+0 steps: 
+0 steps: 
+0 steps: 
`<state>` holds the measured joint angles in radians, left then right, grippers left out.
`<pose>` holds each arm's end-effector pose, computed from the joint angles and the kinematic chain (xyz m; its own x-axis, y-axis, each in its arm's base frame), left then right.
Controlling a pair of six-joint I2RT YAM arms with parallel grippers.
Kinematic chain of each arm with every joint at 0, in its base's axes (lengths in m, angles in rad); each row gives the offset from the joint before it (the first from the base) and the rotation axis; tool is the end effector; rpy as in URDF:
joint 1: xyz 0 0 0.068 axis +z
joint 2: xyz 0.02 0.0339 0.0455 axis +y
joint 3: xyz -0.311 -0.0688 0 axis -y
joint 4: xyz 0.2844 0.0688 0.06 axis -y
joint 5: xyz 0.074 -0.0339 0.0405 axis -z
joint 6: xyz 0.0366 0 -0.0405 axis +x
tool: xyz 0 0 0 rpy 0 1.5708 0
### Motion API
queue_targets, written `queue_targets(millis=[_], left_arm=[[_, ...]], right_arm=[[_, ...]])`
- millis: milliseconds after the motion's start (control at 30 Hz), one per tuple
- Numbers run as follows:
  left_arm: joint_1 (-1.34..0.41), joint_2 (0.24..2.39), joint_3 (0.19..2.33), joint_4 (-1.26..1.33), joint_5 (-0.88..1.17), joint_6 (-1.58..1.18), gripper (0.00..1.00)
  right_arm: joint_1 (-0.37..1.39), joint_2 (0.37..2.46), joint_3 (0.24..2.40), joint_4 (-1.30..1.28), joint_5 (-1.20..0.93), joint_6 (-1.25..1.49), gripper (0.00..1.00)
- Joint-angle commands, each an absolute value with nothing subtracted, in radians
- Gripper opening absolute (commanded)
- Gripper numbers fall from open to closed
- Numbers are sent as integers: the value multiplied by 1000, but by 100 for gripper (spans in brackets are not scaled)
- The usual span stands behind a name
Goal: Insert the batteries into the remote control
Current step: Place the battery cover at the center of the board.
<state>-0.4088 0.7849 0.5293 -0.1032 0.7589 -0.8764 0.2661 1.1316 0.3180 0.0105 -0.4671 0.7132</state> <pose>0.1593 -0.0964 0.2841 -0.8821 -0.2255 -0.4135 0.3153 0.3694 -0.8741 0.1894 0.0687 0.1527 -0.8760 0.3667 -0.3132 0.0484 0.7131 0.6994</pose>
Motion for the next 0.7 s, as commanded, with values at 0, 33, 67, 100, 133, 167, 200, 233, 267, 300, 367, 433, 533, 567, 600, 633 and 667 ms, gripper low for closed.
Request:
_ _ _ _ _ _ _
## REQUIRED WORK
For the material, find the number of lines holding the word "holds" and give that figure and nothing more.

## OUTPUT OF THE EXERCISE
2